Insomma, nessun liberi tutti elettorale che finisca per picconare dall’interno progressi da consolidare, anzi, all’interno e da vantare all’esterno. Perché, chiosa Romano Prodi poco dopo Gentiloni, “in Germania si è votato il 24 settembre e prima del nuovo anno niente governo. Se in Italia ci sono dieci minuti di incertezza politica succede un’ira di dio…”.

“Si parla molto della nostra instabilità politica, data dall’avvicendarsi di governi. Non mi spingerei a dire che si tratta di una fake news, come si dice oggi, e tuttavia non conosco instabilità più solide di quella italiana nei fondamentali delle nostra scelte, come quella europeista”, aveva detto il presidente del Consiglio. Gentiloni, dunque, finisce per giocare dialetticamente sopra quel tratto più volte brandito verso l’Italia quando si tratta di controllarne i fatidici compiti a casa, ma lo fa per individuare il peccato da cui liberarsi: “Dobbiamo rendere stabili i risultati ottenuti e tradurli in benefici per il mondo del lavoro e le famiglie, perché abbiamo raggiunto risultati importanti da non dilapidare”. Ci sono frutti che rivendica, oltre il suo stesso governo perché abbracciano i precedenti e impegnano i successivi:

“Disperderli sarebbe irresponsabile: non sono risultati di questa o quella parte ma dell’impegno di tutti”, segnala il presidente del Consiglio. “La vera posta in gioco nella fase che ci attende dopo l’approvazione della legge di Bilancio è di proseguire sulla strada della crescita, di accompagnare il percorso positivo che è in atto. Non ridurre l’Italia a un supermercato di paure e illusioni”, chiarisce in un appello che traguarda, piuttosto esplicitamente, al passaggio che porta in zona campagna elettorale per le prossime Politiche.

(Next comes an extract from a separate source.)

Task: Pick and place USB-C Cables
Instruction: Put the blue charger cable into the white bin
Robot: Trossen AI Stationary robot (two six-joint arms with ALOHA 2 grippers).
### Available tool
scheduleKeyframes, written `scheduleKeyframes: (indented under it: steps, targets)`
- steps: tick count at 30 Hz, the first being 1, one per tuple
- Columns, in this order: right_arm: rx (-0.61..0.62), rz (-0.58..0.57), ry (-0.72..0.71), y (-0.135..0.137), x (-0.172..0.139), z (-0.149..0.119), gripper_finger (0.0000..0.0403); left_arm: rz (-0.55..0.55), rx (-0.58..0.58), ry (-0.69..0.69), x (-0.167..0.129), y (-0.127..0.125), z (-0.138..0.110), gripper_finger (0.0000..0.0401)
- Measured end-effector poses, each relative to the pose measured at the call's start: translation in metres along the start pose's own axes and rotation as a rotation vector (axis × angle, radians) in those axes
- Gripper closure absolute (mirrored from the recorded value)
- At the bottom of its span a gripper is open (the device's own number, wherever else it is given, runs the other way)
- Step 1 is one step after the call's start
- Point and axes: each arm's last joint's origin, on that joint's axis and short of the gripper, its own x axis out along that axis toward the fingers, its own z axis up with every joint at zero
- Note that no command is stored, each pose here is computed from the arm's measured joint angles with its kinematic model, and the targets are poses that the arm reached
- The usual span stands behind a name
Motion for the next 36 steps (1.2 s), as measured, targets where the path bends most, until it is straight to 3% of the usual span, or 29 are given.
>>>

“L’Italia va a testa alta alla discussione in Europa, rivendicando il suo orgoglio europeista e il credere in progetto integrato e vincente”, segnala Gentiloni. La Brexit? “Ricordo la notte del 23 giugno: andammo a dormire – spiega – piuttosto ottimisti, perché sembrava a tarda sera che il ‘Remain’ prevalesse. Ci svegliammo verso le 4 di mattina, per fare un punto a livello di governo sulla vittoria del ‘Leave’, non del tutto attesa ma accolta con il rispetto che si deve – ribadisce – alle decisioni di un Paese libero e democratico”. “Era – osserva ancora Gentiloni – il culmine di una ‘tempesta perfetta’, dell’accumularsi di crisi su piani diversi. Sembrava che quel divorzio non potesse che segnare l’avvio del declino dell’Ue. A un anno e qualche mese da quella notte, per fortuna dell’Ue, le cose hanno preso un corso diverso, il che non vuol dire che bisogna esultare ma – annota – viviamo un clima diverso da quella ‘tempesta perfetta’. Potremmo anzi dire che l’inverno dello scontento ha cominciato a sciogliersi al sole di Roma, in Campidoglio, quando 27 Capi di Stato e di governo hanno firmato la Dichiarazione per i 60 anni dei Trattati di Roma”.

“Oggi l’Eurozona ha tassi di crescita al di sopra del 2 per cento ed è una delle zone più interessanti per tutti gli investitori, per affidabilità e crescita”, sottolinea ancora Gentiloni che si richiama a Macron e a Juncker “che hanno delineato un’ambizione europea la cui messa a terra sarà tutt’altro che semplice, ma delinea traguardi molto interessanti”.